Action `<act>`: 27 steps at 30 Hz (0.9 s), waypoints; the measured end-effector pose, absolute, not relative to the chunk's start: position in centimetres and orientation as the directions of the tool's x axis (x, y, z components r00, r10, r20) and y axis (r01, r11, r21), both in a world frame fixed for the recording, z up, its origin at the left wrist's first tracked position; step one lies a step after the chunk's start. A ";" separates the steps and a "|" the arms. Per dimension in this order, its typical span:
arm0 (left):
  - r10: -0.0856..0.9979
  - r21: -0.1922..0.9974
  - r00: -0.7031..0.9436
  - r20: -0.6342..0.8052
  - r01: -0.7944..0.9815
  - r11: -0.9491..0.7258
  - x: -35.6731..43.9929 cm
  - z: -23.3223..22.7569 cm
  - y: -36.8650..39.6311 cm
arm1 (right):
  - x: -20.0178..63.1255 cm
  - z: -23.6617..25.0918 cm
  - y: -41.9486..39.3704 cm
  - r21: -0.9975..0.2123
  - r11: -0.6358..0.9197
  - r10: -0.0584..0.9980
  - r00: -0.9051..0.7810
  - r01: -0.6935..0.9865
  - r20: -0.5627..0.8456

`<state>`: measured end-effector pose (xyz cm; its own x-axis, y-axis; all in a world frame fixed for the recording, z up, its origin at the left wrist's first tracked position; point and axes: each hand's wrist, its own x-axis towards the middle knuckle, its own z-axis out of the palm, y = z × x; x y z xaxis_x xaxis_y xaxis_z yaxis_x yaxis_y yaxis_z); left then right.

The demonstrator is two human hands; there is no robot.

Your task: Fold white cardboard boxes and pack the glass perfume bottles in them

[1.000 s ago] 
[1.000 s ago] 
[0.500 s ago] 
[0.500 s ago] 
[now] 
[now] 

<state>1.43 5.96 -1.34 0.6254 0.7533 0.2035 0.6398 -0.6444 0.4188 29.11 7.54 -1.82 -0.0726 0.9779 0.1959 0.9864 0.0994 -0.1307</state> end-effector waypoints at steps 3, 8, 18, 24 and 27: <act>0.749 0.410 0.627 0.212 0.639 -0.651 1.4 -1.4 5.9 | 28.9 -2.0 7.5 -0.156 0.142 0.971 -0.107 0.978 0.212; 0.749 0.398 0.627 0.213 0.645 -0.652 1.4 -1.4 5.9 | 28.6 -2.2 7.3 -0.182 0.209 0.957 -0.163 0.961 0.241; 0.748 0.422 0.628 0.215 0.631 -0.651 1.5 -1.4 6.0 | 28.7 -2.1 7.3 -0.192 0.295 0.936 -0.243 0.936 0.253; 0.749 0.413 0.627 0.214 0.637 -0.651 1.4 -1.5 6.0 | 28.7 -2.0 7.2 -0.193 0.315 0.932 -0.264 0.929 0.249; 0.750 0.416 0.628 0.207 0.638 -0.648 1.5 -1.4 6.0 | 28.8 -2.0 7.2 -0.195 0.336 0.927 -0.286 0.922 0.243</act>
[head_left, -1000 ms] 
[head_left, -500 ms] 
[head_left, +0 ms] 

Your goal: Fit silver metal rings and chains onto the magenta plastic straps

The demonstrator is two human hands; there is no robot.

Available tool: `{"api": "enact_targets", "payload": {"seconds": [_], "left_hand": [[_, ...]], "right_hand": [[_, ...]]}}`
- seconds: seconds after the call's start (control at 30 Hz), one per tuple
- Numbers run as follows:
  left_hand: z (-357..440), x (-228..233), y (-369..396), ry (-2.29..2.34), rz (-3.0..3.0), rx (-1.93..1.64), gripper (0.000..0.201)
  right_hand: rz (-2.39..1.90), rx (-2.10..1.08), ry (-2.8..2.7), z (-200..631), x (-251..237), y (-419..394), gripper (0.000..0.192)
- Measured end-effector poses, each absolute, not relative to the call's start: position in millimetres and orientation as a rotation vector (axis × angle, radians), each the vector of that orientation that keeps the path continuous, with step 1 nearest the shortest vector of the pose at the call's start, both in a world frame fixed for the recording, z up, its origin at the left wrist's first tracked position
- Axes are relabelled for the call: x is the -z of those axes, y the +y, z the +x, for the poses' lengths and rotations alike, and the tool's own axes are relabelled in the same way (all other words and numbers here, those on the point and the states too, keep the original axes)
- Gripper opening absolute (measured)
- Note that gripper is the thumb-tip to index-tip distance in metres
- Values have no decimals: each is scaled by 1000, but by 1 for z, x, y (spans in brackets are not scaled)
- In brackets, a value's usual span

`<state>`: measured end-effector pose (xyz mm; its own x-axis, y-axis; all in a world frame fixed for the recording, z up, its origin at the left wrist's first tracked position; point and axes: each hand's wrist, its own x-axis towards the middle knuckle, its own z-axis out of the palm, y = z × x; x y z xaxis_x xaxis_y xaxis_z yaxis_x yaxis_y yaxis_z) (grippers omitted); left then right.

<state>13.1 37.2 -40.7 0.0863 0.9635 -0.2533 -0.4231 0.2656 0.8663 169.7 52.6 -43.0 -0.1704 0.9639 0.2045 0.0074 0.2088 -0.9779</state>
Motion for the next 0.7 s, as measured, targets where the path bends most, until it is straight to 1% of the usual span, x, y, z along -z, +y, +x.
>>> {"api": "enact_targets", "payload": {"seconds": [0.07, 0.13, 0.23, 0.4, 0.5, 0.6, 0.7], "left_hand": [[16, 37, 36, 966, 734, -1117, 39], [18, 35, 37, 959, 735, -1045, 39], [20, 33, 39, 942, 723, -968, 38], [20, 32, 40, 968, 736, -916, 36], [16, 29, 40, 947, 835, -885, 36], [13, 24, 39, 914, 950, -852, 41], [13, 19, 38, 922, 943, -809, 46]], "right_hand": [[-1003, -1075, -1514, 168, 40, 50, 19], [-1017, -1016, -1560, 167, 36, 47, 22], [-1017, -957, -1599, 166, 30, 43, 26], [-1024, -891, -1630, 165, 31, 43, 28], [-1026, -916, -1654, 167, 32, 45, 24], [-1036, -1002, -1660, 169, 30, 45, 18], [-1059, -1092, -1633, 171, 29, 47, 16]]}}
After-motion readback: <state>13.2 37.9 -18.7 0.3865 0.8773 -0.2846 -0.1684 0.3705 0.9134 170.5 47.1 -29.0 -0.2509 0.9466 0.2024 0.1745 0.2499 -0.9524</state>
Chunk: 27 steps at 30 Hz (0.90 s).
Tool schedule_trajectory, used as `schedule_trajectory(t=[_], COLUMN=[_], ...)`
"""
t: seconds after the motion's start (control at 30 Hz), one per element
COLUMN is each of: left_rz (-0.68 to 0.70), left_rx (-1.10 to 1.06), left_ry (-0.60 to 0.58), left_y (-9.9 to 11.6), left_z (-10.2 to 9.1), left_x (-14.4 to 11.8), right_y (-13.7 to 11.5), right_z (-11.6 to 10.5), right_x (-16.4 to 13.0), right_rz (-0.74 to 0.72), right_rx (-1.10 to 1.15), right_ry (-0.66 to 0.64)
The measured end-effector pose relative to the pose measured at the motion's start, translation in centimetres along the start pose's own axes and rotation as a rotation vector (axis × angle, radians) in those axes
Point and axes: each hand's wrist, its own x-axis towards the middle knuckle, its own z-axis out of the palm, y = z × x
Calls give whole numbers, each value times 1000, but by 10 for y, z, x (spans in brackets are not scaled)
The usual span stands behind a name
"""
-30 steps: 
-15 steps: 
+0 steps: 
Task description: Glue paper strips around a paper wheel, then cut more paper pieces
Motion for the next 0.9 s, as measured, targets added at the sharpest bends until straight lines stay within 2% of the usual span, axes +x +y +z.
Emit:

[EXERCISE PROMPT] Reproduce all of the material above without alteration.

[ANSWER AREA]
Action `<act>`: 27 steps at 30 Hz (0.9 s), waypoints; the measured end-effector pose, absolute, not relative to the chunk's start: position in centimetres and orientation as the directions of the tool's x axis (x, y, z components r00, r10, r20) and y axis (r01, r11, r21), both in a world frame fixed for the recording, z up, its origin at the left wrist's first tracked position; step one lies a step after the chunk's start. A ";" separates the steps and a "|" the arms. Per dimension in this order, its typical span:
arm0 (left):
  - r10: -0.0856..0.9979
  - r21: -0.1922..0.9974
  - r00: -0.7031..0.9436
  - r20: -0.6342..0.8052
  - r01: -0.7944..0.9815
  - r11: -0.9491..0.7258
  - x: -35.6731..43.9929 cm
  - z: -23.3223..22.7569 cm
  - y: -36.8650..39.6311 cm
arm1 (right):
  - x: -20.0178..63.1255 cm
  - z: -23.6617..25.0918 cm
  - y: -41.9486..39.3704 cm
  - r21: -0.9975..0.2123
  - r11: -0.6358..0.9197
  - r10: -0.0584..0.9980
  - r00: -0.9051..0.7810
  - r01: -0.6935..0.9865
  - r20: -0.5627..0.8456

`<state>`: measured end-effector pose (xyz cm; its own x-axis, y-axis; all in a world frame fixed for the recording, z up, its origin at the left wrist's first tracked position; point and axes: each hand's wrist, its own x-axis towards the middle knuckle, its own z-axis out of the palm, y = z × x; x y z xaxis_x xaxis_y xaxis_z yaxis_x yaxis_y yaxis_z); left then right.

The demonstrator is two human hands; there is no robot.

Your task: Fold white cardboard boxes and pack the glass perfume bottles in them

[1.000 s ago] 
[1.000 s ago] 
[0.500 s ago] 
[0.500 s ago] 
[now] 
[now] 

<state>1.43 5.96 -1.34 0.6254 0.7533 0.2035 0.6398 -0.6444 0.4188 29.11 7.54 -1.82 -0.0726 0.9779 0.1959 0.9864 0.0994 -0.1307</state> end-effector waypoints at steps 3, 8, 18, 24 and 27: <act>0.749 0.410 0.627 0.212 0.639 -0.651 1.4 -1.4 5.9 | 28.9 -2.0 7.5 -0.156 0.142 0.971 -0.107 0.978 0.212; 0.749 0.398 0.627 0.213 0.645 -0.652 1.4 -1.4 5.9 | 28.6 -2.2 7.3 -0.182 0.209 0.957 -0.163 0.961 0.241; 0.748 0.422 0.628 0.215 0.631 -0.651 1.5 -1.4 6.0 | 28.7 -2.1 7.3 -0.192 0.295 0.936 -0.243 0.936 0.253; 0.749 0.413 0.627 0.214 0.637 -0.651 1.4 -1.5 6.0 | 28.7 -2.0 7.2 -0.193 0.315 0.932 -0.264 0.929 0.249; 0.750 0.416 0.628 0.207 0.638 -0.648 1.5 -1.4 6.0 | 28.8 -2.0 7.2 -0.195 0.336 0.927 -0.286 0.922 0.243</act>
[head_left, -1000 ms] 
[head_left, -500 ms] 
[head_left, +0 ms] 

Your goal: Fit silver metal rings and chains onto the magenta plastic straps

The demonstrator is two human hands; there is no robot.

Available tool: `{"api": "enact_targets", "payload": {"seconds": [_], "left_hand": [[_, ...]], "right_hand": [[_, ...]]}}`
- seconds: seconds after the call's start (control at 30 Hz), one per tuple
- Numbers run as follows:
  left_hand: z (-357..440), x (-228..233), y (-369..396), ry (-2.29..2.34), rz (-3.0..3.0), rx (-1.93..1.64), gripper (0.000..0.201)
  right_hand: rz (-2.39..1.90), rx (-2.10..1.08), ry (-2.8..2.7), z (-200..631), x (-251..237), y (-419..394), gripper (0.000..0.192)
- Measured end-effector poses, each absolute, not relative to the call's start: position in millimetres and orientation as a rotation vector (axis × angle, radians), each the vector of that orientation that keeps the path continuous, with step 1 nearest the shortest vector of the pose at the call's start, both in a world frame fixed for the recording, z up, its origin at the left wrist's first tracked position
- Axes are relabelled for the call: x is the -z of those axes, y the +y, z the +x, for the poses' lengths and rotations alike, and the tool's own axes are relabelled in the same way (all other words and numbers here, those on the point and the states too, keep the original axes)
- Gripper opening absolute (measured)
- Note that gripper is the thumb-tip to index-tip distance in metres
- Values have no decimals: each is scaled by 1000, but by 1 for z, x, y (spans in brackets are not scaled)
- In brackets, a value's usual span

`<state>`: measured end-effector pose (xyz mm; its own x-axis, y-axis; all in a world frame fixed for the recording, z up, its origin at the left wrist's first tracked position; point and axes: each hand's wrist, its own x-axis towards the middle knuckle, its own z-axis out of the palm, y = z × x; x y z xaxis_x xaxis_y xaxis_z yaxis_x yaxis_y yaxis_z) (grippers omitted); left then right.

<state>13.1 37.2 -40.7 0.0863 0.9635 -0.2533 -0.4231 0.2656 0.8663 169.7 52.6 -43.0 -0.1704 0.9639 0.2045 0.0074 0.2088 -0.9779</state>
Motion for the next 0.7 s, as measured, targets where the path bends most, until it is straight to 1% of the usual span, x, y, z along -z, +y, +x.
>>> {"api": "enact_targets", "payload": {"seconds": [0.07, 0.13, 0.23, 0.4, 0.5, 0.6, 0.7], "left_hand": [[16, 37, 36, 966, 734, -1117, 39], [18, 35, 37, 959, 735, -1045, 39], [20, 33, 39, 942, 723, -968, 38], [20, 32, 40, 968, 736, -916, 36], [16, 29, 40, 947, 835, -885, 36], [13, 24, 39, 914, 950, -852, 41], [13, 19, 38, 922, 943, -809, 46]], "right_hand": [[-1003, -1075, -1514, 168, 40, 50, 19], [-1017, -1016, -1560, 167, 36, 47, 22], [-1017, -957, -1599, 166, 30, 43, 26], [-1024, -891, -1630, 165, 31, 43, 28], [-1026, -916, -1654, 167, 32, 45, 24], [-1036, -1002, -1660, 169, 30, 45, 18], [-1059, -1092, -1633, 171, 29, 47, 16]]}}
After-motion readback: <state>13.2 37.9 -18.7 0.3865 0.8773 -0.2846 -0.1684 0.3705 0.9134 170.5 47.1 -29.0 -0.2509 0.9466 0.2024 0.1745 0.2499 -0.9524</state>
Chunk: 27 steps at 30 Hz (0.90 s).
Tool schedule_trajectory, used as `schedule_trajectory(t=[_], COLUMN=[_], ...)`
"""
t: seconds after the motion's start (control at 30 Hz), one per element
COLUMN is each of: left_rz (-0.68 to 0.70), left_rx (-1.10 to 1.06), left_ry (-0.60 to 0.58), left_y (-9.9 to 11.6), left_z (-10.2 to 9.1), left_x (-14.4 to 11.8), right_y (-13.7 to 11.5), right_z (-11.6 to 10.5), right_x (-16.4 to 13.0), right_rz (-0.74 to 0.72), right_rx (-1.10 to 1.15), right_ry (-0.66 to 0.64)
The measured end-effector pose relative to the pose measured at the motion's start, translation in centimetres along the start pose's own axes and rotation as a rotation vector (axis × angle, radians) in those axes
Point and axes: each hand's wrist, its own x-axis towards the middle knuckle, its own z-axis out of the palm, y = z × x
Calls give whole numbers, each value times 1000, but by 10 for y, z, x (spans in brackets are not scaled)
The usual span stands behind a name
"""
-30 steps: 
-15 steps: 
+0 steps: 
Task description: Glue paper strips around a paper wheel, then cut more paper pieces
Motion for the next 0.9 s, as measured, targets added at the sharpest bends until straight lines stay within 2% of the usual span, axes +x +y +z.
Emit:

This completes the output for the exercise.